[Extracted records]
════════

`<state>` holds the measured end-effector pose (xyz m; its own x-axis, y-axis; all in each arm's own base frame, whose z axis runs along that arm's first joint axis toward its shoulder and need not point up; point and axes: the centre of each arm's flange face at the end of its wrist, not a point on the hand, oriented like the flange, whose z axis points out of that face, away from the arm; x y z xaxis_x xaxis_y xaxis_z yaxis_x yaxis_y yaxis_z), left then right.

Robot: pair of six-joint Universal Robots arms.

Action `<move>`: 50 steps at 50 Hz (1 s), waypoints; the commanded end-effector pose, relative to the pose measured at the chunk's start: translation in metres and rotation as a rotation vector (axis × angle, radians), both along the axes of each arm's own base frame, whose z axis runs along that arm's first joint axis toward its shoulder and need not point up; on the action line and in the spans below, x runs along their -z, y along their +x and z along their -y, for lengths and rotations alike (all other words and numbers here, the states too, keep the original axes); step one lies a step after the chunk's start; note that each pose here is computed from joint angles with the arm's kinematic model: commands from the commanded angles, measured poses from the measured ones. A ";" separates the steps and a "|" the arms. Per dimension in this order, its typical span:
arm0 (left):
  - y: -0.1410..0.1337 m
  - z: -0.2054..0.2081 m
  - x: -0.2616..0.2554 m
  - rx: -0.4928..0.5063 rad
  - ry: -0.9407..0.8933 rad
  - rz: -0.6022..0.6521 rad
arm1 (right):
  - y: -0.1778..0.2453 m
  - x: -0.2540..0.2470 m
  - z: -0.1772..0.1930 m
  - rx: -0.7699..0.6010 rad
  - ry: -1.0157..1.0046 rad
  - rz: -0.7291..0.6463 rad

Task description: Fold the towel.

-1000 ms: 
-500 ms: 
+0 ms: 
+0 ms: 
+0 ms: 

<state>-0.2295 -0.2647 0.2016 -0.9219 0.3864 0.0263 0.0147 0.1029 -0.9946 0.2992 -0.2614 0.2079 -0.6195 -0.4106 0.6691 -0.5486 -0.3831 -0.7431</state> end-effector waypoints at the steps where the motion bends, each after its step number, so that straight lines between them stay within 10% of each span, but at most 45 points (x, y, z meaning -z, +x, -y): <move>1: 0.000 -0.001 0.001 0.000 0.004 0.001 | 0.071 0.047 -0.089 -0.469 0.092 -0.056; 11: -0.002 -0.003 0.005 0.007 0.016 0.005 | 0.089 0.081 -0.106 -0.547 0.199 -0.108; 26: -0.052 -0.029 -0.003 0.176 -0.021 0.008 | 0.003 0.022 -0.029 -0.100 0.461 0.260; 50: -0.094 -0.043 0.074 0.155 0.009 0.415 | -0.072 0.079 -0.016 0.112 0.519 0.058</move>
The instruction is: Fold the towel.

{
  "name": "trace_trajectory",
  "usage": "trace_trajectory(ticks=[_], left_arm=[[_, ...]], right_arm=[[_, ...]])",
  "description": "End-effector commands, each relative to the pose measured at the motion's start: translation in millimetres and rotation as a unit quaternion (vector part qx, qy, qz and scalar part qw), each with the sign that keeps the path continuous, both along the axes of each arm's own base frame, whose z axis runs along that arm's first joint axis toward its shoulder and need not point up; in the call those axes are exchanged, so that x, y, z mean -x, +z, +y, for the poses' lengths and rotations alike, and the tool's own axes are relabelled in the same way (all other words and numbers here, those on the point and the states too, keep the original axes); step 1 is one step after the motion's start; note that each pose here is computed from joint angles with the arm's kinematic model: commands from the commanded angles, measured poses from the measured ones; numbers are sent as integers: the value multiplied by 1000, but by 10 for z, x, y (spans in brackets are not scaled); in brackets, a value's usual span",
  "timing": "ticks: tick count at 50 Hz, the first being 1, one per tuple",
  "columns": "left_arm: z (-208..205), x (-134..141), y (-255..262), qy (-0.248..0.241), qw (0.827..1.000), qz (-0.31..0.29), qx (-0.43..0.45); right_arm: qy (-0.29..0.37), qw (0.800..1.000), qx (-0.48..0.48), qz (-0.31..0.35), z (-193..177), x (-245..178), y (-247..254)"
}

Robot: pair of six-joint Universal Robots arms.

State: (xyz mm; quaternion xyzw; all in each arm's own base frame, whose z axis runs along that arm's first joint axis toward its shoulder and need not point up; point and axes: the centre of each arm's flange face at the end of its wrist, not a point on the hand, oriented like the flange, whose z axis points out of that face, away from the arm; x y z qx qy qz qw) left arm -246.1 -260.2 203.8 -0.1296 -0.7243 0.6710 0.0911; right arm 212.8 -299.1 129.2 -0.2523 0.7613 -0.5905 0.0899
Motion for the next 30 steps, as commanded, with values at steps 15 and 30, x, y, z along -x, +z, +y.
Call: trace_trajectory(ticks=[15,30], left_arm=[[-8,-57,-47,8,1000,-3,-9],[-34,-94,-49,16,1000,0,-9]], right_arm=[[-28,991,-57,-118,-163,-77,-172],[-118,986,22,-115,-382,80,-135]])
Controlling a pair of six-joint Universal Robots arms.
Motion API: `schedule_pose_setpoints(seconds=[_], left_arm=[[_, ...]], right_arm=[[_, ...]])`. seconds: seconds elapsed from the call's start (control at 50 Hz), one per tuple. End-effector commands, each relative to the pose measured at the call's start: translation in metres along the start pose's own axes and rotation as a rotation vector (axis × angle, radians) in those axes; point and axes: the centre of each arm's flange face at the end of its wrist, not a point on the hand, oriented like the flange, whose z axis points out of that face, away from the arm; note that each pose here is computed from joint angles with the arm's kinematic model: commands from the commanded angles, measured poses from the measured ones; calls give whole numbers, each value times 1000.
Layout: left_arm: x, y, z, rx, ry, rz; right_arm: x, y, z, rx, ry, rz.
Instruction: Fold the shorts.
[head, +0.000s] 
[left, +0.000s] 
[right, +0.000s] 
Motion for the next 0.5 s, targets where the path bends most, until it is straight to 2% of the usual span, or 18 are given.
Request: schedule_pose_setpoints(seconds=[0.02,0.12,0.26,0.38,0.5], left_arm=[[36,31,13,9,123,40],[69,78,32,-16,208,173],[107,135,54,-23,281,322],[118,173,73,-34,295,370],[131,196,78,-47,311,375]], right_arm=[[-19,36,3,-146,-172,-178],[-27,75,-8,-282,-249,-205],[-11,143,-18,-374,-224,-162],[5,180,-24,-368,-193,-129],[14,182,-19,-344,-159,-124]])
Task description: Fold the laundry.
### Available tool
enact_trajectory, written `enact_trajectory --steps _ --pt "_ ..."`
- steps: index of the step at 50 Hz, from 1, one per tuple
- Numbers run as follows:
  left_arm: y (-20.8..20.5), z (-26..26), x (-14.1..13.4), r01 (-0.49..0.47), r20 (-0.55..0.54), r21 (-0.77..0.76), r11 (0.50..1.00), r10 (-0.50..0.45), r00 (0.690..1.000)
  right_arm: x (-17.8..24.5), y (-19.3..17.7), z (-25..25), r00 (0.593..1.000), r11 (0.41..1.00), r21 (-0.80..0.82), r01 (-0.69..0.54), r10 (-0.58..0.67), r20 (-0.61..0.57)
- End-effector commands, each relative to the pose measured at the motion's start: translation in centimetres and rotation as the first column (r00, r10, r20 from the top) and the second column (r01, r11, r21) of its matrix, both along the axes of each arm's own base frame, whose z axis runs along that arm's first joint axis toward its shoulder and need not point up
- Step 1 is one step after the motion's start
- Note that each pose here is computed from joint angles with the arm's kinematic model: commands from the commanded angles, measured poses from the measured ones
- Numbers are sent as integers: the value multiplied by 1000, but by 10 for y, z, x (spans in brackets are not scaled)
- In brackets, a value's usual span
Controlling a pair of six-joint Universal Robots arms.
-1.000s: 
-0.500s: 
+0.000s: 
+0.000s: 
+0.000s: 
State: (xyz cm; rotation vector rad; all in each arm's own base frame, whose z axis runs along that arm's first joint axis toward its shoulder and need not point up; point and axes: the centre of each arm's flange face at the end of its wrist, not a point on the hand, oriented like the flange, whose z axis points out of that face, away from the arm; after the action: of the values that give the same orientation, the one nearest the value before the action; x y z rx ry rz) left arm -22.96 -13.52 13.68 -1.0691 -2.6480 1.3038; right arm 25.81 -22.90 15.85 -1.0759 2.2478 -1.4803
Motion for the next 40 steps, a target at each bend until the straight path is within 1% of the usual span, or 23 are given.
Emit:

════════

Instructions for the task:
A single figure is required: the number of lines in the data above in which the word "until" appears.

Answer section:
2